* What to do *
Give back exactly the lines that run from the beginning of the entries to the line containing "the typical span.", both included, and nothing else.

= = =

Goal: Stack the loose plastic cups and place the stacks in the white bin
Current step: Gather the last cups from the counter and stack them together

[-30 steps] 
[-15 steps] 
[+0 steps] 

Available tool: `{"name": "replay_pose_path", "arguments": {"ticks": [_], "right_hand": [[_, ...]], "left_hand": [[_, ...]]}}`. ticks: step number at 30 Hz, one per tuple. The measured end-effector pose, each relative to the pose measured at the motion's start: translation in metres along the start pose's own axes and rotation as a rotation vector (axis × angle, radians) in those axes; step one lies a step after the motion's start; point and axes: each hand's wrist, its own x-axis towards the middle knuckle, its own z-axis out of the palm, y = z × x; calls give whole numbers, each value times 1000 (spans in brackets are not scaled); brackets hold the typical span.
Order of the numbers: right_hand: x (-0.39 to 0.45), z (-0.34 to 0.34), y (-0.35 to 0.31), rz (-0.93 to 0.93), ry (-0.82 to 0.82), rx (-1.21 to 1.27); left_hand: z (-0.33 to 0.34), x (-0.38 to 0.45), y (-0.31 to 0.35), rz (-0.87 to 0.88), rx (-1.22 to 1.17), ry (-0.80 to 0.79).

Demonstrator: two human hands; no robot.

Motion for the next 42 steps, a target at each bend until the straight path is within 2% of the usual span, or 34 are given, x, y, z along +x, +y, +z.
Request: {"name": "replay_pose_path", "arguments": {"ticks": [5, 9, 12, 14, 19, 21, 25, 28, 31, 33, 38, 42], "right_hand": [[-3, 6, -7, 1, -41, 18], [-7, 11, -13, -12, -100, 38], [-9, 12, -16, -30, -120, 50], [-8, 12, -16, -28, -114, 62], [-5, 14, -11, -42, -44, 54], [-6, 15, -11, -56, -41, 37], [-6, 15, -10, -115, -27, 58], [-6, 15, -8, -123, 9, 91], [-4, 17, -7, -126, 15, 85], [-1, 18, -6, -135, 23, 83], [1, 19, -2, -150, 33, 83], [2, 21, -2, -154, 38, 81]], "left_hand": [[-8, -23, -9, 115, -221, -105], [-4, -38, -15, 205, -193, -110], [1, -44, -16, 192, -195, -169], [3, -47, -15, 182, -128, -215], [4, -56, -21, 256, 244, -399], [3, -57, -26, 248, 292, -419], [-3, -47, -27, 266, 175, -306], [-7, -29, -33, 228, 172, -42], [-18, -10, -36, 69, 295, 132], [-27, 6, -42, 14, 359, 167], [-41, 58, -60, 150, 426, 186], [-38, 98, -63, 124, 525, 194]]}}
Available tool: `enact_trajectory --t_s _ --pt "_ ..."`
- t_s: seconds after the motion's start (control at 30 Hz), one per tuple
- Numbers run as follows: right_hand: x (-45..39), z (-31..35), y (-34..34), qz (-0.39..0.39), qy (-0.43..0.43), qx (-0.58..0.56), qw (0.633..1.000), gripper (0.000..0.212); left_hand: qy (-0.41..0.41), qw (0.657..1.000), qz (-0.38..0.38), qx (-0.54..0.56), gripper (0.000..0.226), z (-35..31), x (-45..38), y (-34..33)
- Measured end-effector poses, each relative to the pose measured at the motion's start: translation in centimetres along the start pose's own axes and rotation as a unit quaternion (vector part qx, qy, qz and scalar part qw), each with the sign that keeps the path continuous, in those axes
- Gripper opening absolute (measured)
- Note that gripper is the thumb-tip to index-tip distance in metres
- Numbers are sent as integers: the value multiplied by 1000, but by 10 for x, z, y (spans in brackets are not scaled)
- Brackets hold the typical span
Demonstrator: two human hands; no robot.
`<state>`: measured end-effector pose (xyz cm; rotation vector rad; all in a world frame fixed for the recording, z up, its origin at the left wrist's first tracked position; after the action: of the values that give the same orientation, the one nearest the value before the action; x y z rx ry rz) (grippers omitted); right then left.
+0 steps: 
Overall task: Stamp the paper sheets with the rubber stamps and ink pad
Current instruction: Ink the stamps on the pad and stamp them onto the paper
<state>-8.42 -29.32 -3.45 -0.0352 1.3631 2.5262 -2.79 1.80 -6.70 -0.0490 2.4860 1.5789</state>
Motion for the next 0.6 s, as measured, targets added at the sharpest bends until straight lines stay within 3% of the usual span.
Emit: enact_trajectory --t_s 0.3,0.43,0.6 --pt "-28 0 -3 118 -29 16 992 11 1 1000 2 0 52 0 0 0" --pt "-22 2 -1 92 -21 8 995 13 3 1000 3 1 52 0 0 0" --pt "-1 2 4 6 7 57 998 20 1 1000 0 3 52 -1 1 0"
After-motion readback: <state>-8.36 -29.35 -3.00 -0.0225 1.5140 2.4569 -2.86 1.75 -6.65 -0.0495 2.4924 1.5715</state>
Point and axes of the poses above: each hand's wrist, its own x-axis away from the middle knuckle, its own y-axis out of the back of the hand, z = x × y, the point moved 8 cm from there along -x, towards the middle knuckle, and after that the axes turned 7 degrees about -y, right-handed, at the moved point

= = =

* Response to this task *
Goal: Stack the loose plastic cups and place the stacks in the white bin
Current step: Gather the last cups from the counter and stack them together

[-30 steps] 
[-15 steps] 
[+0 steps] 

Available tool: `{"name": "replay_pose_path", "arguments": {"ticks": [_], "right_hand": [[_, ...]], "left_hand": [[_, ...]]}}`. ticks: step number at 30 Hz, one per tuple. The measured end-effector pose, each relative to the pose measured at the motion's start: translation in metres along the start pose's own axes and rotation as a rotation vector (axis × angle, radians) in those axes; step one lies a step after the motion's start; point and axes: each hand's wrist, its own x-axis towards the middle knuckle, its own z-axis out of the palm, y = z × x; calls give whole numbers, each value times 1000 (spans in brackets are not scaled); brackets hold the typical span.

The work is done, and the output is complete.